■ **EXERCISE**:
Show all lines containing "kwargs" from the data below.

■ **COLLECTED DATA**:
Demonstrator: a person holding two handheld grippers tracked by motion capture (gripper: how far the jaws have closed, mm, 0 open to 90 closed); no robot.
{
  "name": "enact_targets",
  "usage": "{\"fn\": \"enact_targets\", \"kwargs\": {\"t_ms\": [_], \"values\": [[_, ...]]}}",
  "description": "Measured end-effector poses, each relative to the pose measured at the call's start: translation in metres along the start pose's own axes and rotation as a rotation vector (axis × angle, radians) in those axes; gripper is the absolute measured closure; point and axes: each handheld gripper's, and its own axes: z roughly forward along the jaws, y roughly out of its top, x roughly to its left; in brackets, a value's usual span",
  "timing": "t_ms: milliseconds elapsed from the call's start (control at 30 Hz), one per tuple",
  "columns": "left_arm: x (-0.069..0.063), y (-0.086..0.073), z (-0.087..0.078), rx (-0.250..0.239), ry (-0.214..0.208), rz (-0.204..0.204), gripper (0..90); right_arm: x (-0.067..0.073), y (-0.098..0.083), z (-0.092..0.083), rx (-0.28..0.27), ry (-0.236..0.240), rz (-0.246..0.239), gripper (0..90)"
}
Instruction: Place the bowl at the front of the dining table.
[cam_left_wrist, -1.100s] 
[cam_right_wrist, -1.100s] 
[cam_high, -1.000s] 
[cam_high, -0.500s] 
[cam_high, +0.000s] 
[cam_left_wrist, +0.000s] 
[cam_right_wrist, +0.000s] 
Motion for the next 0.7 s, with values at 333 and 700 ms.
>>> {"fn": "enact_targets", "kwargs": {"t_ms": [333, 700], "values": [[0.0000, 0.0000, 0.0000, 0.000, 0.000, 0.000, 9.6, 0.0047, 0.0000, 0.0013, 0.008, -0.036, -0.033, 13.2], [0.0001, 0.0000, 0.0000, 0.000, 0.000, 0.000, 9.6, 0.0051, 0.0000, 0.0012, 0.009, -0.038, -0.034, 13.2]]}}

■ **EXERCISE SOLUTION**:
  "usage": "{\"fn\": \"enact_targets\", \"kwargs\": {\"t_ms\": [_], \"values\": [[_, ...]]}}",
>>> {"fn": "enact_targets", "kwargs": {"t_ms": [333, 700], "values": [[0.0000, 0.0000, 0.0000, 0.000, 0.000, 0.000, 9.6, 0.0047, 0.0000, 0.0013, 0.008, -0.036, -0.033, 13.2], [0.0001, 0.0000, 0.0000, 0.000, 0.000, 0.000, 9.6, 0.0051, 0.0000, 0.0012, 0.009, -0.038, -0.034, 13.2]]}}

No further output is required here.